There are several advantages to thinning bays and Monterey pines rather than eucalyptus:

  • Every dead oak becomes fuel. Therefore, reducing SOD infections prevents oaks from becoming fuel.
  • Bays branch to the ground, providing fuel ladders that are difficult to eliminate because the tree trunk often sprawls on the ground.
  • Removing bays instead of eucalyptus also reduces carbon loss because bays are smaller trees and they have shorter lives than eucalyptus trees, which are expected to live another 200-300 years in the Bay Area based on their longevity in their native range.
  • Monterey pine has a shorter lifespan than eucalyptus and it is a soft-wood tree. Therefore, removal of Monterey pine will result is less carbon loss than destruction of eucalyptus. Furthermore, Monterey pines do not resprout after destruction.  Therefore, they will not require herbicide treatment to prevent resprouts as eucalyptus does.  Many Monterey pines in the East Bay are nearing the end of their lives because of when they were planted as well as pine pitch canker infection.
  • “We ask that a 4th alternative be considered by the EIR.  A “no pesticides” alternative would acknowledge the public’s concerns about the potential for increased pesticide use in Oakland that could be enabled by the completion of the EIR.  That alternative must propose a method of preventing tree resprouts without using herbicides.  There are precedents for such methods.  East Bay Municipal Utilities District does not use herbicides to prevent resprouts.  UCSF does not use any pesticides in the Sutro Forest where thousands of trees have been destroyed and thousands more will be destroyed in the future.”  Addendum 12/2/19
  • CEQA requires that cumulative impacts of similar projects be identified by the EIR. Fuels management projects similar to the VMP are being implemented all over the East Bay. Tree removals by PG&E should be included. The cumulative impact of all fuels management projects in the East Bay must be acknowledged by the EIR.

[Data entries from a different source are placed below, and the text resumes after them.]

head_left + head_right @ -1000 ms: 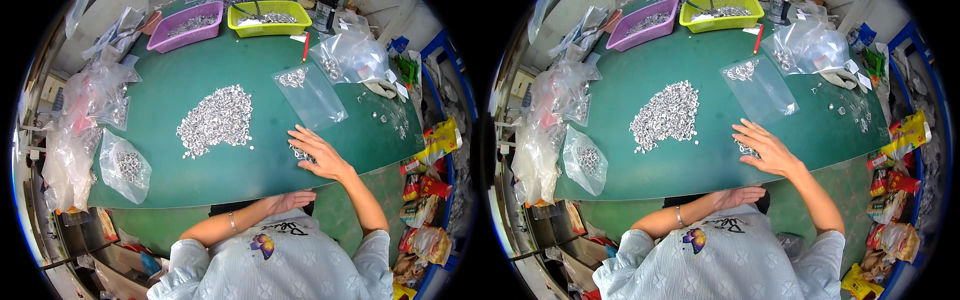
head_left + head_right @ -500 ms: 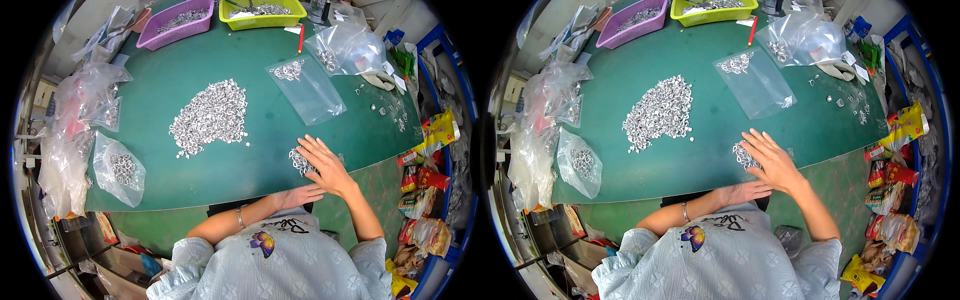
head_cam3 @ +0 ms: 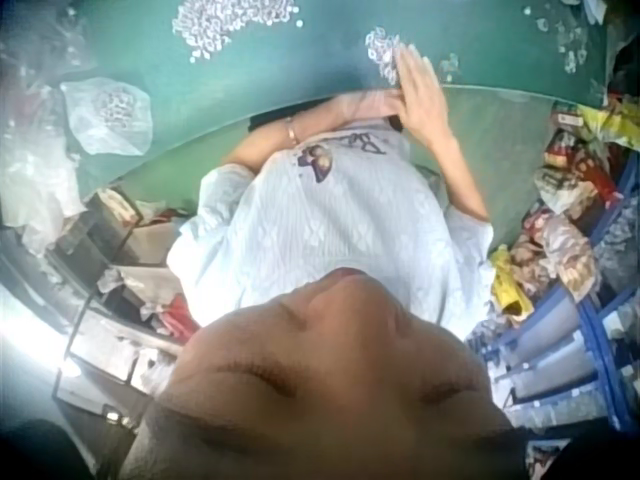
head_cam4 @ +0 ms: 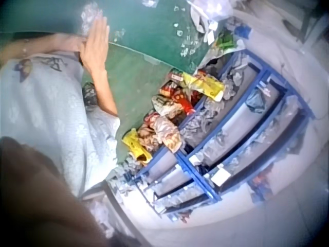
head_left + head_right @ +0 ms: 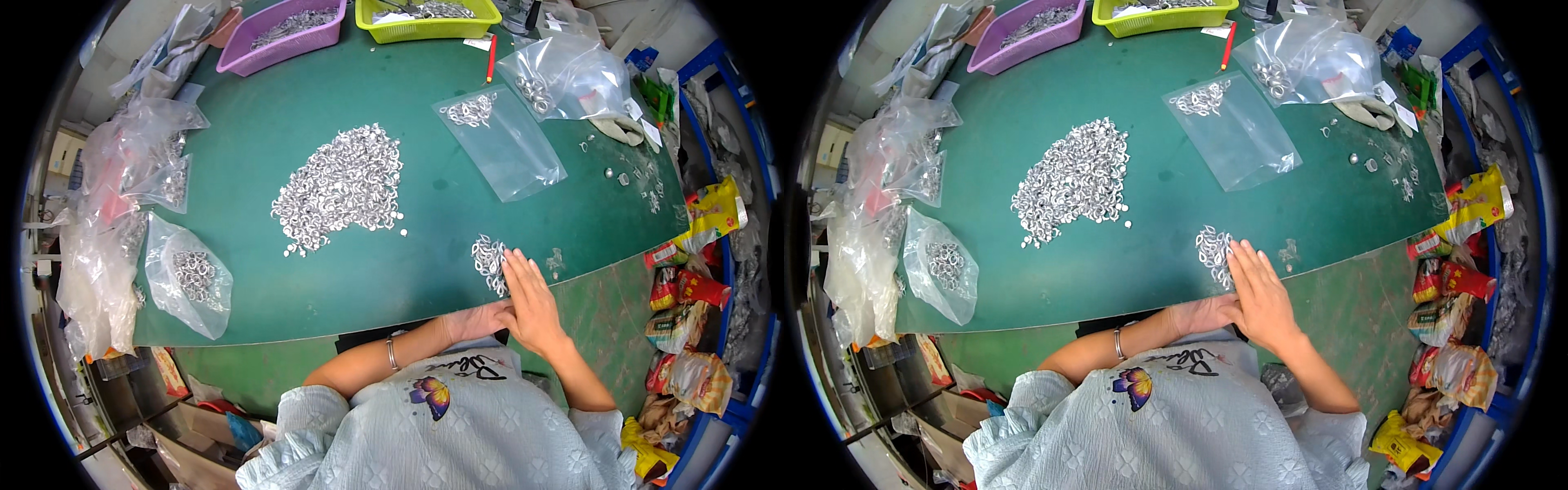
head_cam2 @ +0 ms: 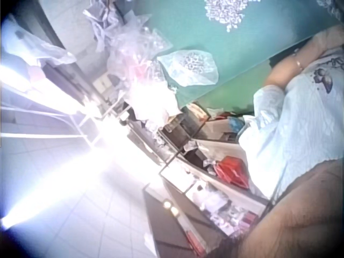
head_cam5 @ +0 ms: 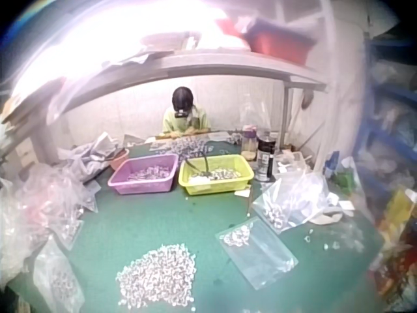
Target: The person sorts and assembles small silver metal components, likely washers and hooks, on a green table. They pick up individual pieces, connect them by hand, and place the finished assemblies into a clear plastic bag.
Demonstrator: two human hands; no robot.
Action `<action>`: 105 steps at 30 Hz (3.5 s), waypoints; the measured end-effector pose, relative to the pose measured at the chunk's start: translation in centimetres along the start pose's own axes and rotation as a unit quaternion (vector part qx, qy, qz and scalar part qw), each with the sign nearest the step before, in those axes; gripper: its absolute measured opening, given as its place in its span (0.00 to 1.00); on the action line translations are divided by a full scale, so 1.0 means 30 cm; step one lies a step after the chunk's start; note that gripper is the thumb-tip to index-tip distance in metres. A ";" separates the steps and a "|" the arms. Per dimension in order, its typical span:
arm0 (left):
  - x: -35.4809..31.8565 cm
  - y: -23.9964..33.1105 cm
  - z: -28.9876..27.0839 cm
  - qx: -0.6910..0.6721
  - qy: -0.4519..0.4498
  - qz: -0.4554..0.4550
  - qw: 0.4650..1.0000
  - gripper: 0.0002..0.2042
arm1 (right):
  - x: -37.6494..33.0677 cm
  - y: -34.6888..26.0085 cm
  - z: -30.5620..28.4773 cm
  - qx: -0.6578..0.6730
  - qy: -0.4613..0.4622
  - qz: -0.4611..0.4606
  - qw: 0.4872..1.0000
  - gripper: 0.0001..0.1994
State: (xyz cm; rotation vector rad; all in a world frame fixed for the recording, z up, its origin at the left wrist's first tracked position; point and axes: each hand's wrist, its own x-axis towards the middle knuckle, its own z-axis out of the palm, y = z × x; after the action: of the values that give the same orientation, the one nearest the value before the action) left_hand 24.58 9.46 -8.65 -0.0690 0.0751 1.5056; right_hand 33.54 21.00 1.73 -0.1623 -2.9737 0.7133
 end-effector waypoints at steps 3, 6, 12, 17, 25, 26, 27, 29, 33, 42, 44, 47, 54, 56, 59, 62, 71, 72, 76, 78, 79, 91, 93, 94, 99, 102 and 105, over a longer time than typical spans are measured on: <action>-0.003 0.013 -0.004 -0.031 -0.048 -0.034 0.998 0.31 | -0.032 -0.008 0.041 -0.005 0.016 -0.016 1.000 0.41; 0.000 0.029 0.060 0.225 -0.097 -0.003 0.969 0.30 | -0.070 -0.024 0.070 0.010 0.018 -0.033 0.999 0.40; -0.011 0.024 0.024 -0.183 0.010 -0.045 0.982 0.28 | -0.086 -0.012 0.081 0.118 0.043 -0.098 0.987 0.37; -0.018 -0.002 -0.039 -0.279 -0.113 -0.006 0.954 0.28 | 0.143 -0.018 -0.025 0.095 0.046 -0.085 0.991 0.35; -0.039 0.003 -0.043 -0.271 -0.090 -0.030 0.958 0.27 | 0.134 -0.008 -0.020 0.053 -0.083 -0.157 0.983 0.31; -0.035 -0.022 -0.125 -0.283 -0.265 -0.030 0.921 0.27 | 0.102 -0.013 -0.011 0.048 -0.088 -0.164 0.981 0.31; -0.030 -0.009 -0.089 -0.291 -0.185 -0.061 0.937 0.28 | 0.064 -0.010 -0.002 0.071 -0.082 -0.163 0.981 0.31; -0.025 0.020 -0.025 -0.295 -0.023 -0.120 0.948 0.30 | -0.005 -0.015 0.023 0.117 -0.072 -0.165 0.977 0.31; -0.019 0.001 -0.017 -0.312 -0.067 -0.106 0.942 0.29 | -0.073 -0.016 0.048 0.114 -0.057 -0.198 0.972 0.32; -0.082 0.010 0.020 -0.086 0.189 -0.105 0.973 0.22 | 0.188 0.110 -0.100 -0.014 0.255 -0.024 0.966 0.21; -0.096 0.023 0.073 0.064 0.232 -0.163 0.957 0.19 | 0.268 0.167 -0.120 -0.070 0.270 0.007 0.960 0.21; -0.129 0.023 0.141 0.086 0.237 -0.219 0.942 0.19 | 0.352 0.237 -0.141 -0.150 0.281 -0.006 0.948 0.16; -0.074 0.059 0.370 -0.034 0.199 -0.033 0.979 0.18 | 0.417 0.242 -0.173 -0.160 0.302 -0.031 0.939 0.02; -0.012 0.091 0.426 -0.047 0.178 0.050 0.982 0.17 | 0.419 0.212 -0.191 -0.138 0.295 -0.023 0.945 0.04; 0.106 0.185 0.474 -0.046 0.150 0.175 0.972 0.17 | 0.427 0.180 -0.210 -0.101 0.270 -0.019 0.957 0.05; 0.209 0.262 0.484 -0.050 0.200 0.276 0.939 0.16 | 0.427 0.154 -0.241 -0.087 0.267 -0.006 0.960 0.07; 0.299 0.234 0.523 -0.072 0.255 0.321 0.909 0.17 | 0.454 0.112 -0.287 -0.016 0.276 0.061 0.959 0.09; 0.314 0.245 0.506 -0.054 0.232 0.324 0.915 0.16 | 0.461 0.107 -0.281 -0.006 0.286 0.059 0.956 0.09; 0.408 0.333 0.457 -0.101 0.172 0.395 0.897 0.15 | 0.510 0.091 -0.260 0.034 0.311 0.051 0.949 0.09; 0.473 0.420 0.388 -0.088 0.220 0.465 0.853 0.14 | 0.532 0.115 -0.257 0.055 0.305 0.037 0.950 0.09; 0.493 0.467 0.367 -0.079 0.246 0.502 0.825 0.13 | 0.548 0.121 -0.250 0.063 0.302 0.010 0.951 0.09; 0.495 0.549 0.516 0.185 0.346 0.411 0.823 0.09 | 0.522 0.212 -0.313 0.092 0.234 -0.018 0.968 0.09; 0.459 0.514 0.538 0.307 0.347 0.394 0.794 0.09 | 0.507 0.220 -0.319 0.125 0.228 0.010 0.965 0.09; 0.442 0.489 0.548 0.369 0.340 0.377 0.779 0.11 | 0.503 0.238 -0.314 0.130 0.241 0.011 0.962 0.10; 0.261 0.301 0.542 0.612 0.246 0.373 0.653 0.20 | 0.486 0.254 -0.327 0.173 0.220 0.034 0.960 0.11; 0.168 0.254 0.502 0.771 0.132 0.326 0.531 0.21 | 0.510 0.269 -0.296 0.176 0.232 -0.004 0.957 0.12; 0.141 0.308 0.414 0.880 0.032 0.204 0.428 0.21 | 0.513 0.230 -0.290 0.168 0.209 0.013 0.963 0.12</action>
State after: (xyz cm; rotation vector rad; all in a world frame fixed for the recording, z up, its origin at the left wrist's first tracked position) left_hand 15.71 15.39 3.35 1.7132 1.8056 1.1470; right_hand 19.76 32.88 7.12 -0.2886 -2.4189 1.0269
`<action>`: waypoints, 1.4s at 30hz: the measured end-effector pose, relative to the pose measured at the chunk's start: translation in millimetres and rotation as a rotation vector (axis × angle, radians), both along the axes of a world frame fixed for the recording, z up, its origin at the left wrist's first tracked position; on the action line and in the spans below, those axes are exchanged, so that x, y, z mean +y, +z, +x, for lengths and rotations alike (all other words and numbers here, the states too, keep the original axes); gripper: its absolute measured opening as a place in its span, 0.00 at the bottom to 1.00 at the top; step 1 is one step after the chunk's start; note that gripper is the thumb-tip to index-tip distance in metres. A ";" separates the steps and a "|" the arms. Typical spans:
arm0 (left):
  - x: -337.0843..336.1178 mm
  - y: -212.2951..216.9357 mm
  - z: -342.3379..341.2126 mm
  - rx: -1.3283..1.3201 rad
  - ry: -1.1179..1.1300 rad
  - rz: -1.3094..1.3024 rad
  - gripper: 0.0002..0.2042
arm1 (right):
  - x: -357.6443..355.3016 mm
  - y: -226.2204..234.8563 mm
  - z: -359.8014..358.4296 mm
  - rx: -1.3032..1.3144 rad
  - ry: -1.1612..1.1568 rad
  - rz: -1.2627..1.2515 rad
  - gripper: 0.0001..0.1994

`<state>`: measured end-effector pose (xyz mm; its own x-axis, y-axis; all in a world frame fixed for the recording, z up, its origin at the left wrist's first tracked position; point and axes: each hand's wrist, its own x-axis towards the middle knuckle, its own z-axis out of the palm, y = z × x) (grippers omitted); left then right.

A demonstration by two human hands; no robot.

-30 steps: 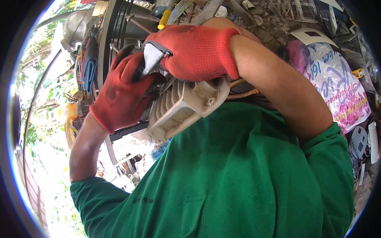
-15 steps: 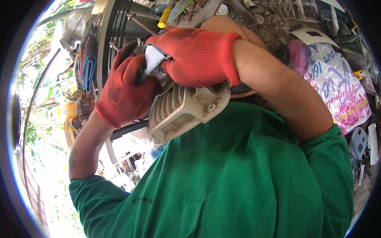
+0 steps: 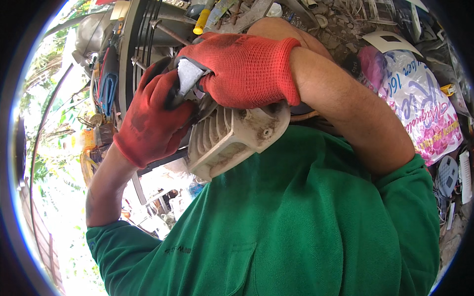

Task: The person disassembles a metal housing by removing screws with a screwdriver and prying off a metal plate with pliers while sitting in a cluttered outdoor workspace.

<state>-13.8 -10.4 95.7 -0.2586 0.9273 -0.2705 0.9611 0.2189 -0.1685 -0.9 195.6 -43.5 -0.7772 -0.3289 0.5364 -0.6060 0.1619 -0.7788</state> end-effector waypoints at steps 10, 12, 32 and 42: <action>2.5 3.6 5.2 -0.015 0.039 0.028 0.17 | 6.5 6.8 -0.2 -0.002 0.084 -0.009 0.17; -0.8 1.1 5.1 -0.038 0.003 0.025 0.18 | 9.7 10.0 2.1 -0.006 0.065 0.039 0.22; -0.3 -6.9 12.2 0.062 0.018 0.023 0.17 | 7.6 4.6 3.2 0.007 0.032 0.063 0.26; -2.0 -10.0 9.4 0.137 0.016 0.049 0.09 | 2.2 2.6 2.5 0.089 -0.105 0.075 0.25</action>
<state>-4.4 -12.5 85.8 -0.3045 0.9340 -0.1867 0.9263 0.2448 -0.2864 1.5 197.8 -41.0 -0.7600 -0.2898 0.5817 -0.6487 0.2835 -0.7063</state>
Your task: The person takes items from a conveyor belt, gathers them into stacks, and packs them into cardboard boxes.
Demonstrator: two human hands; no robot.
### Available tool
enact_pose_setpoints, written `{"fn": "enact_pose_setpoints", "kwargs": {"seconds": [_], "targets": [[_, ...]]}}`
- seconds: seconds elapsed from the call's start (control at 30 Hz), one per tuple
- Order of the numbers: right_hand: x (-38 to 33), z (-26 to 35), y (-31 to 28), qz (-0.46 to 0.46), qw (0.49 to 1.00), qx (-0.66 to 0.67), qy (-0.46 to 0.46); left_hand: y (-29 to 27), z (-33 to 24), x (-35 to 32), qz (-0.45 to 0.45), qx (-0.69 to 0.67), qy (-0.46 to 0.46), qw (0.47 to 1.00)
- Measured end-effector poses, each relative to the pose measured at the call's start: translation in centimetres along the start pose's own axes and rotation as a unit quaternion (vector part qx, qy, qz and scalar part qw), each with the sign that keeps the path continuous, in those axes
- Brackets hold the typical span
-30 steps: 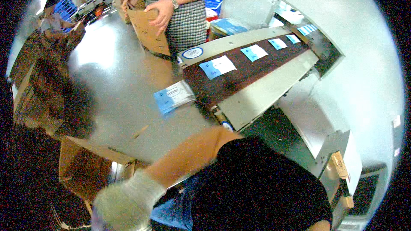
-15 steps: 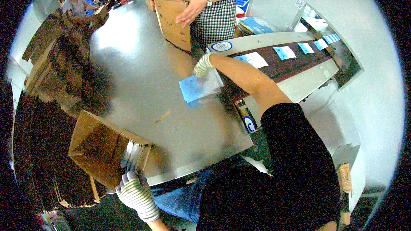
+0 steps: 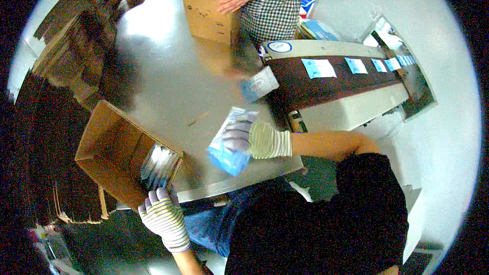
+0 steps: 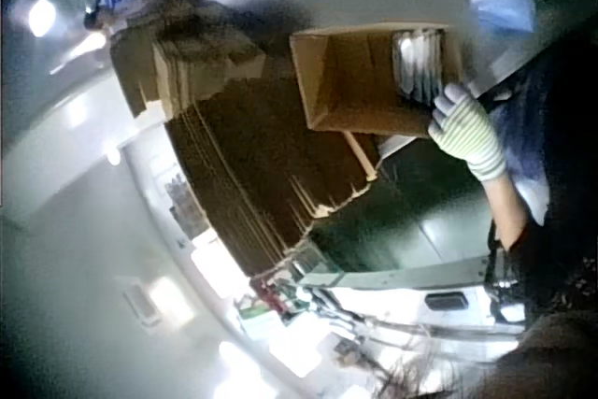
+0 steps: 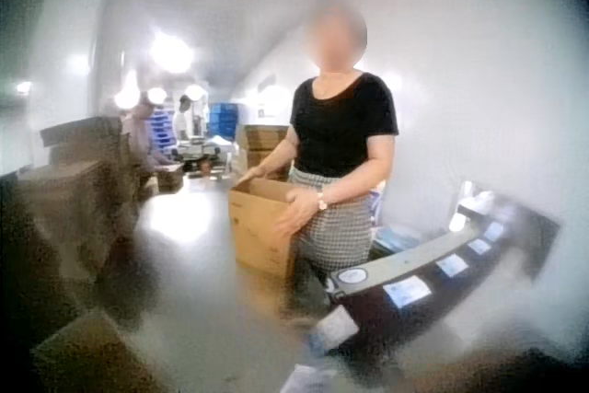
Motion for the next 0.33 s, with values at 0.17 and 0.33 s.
{"fn": "enact_pose_setpoints", "kwargs": {"seconds": [0.17,0.33], "targets": [[6.6,3.6,-5.4,-0.110,0.988,0.045,-0.102,0.0,0.8,-0.9,0.092,-0.012,0.021,0.995],[16.4,4.1,-5.1,-0.149,0.913,0.373,0.066,1.6,0.2,-4.4,0.028,-0.070,0.044,0.996]]}}
Point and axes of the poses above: each hand's wrist, its own x-axis towards the middle knuckle, its own y-axis out of the palm, z = x × y, the point moved 5 cm from there along x, towards the middle knuckle, and after that the axes turned 12 degrees about x, right-handed, at the moved point
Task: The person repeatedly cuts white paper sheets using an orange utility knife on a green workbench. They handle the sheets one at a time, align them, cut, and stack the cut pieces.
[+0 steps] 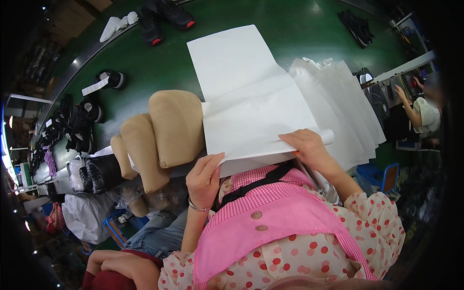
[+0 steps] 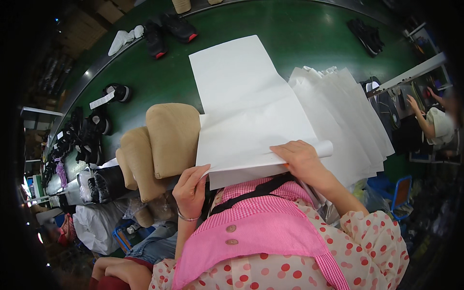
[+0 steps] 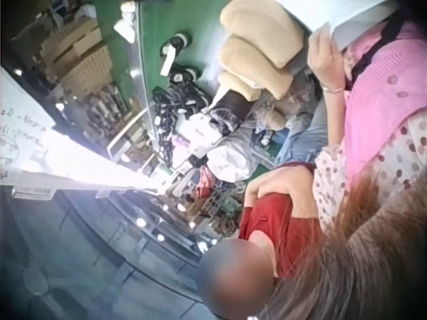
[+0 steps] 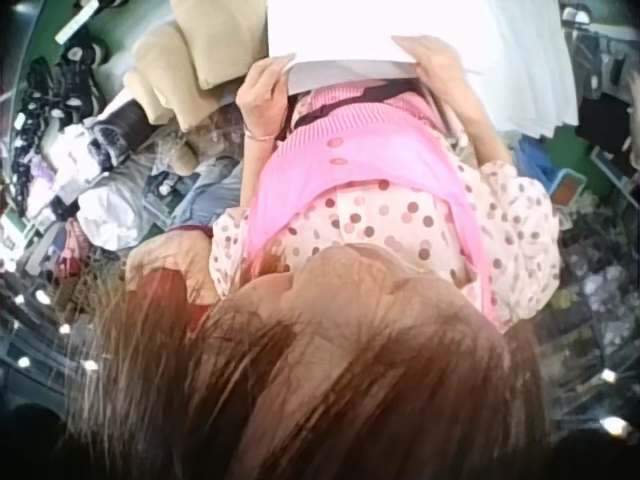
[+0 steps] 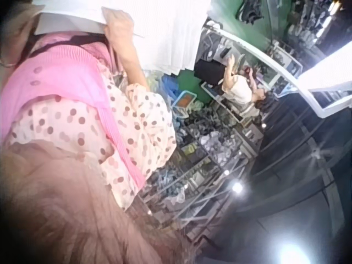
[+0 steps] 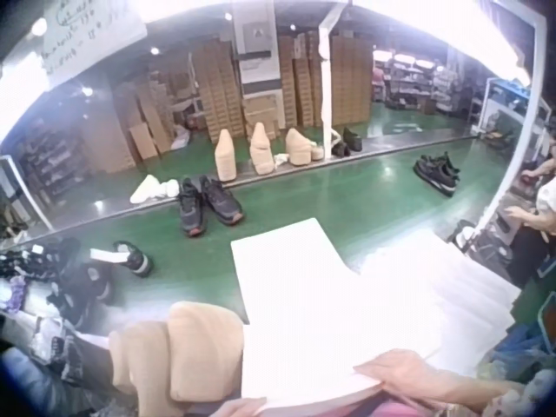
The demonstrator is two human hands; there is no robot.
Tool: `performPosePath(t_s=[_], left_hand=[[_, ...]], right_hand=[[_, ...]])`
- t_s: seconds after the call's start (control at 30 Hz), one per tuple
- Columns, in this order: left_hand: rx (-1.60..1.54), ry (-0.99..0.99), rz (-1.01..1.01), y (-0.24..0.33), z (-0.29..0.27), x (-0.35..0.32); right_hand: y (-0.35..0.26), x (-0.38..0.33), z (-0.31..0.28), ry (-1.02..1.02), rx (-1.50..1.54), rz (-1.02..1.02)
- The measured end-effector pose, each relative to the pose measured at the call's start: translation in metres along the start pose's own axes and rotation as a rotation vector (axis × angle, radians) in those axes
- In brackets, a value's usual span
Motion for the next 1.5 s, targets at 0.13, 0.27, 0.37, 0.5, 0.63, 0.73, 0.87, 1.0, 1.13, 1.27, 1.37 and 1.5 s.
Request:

We hope the revised VMP will survive the public process required to bring it to fruition because we believe it will reduce fire hazards in its present form.  We believe that fire hazards are real and that compromise is needed to address them.  We congratulate the consultants who prepared the VMP and OFD for shepherding it to completion. Those who were involved in its preparation listened patiently and were responsive to the public’s concerns.  We are grateful.

Forest Action Brigade

Tilden Park, October 2016. East Bay Regional Park District has thinned this area to distances of 25 feet between remaining trees. The forest floor is still shaded because the canopy is intact.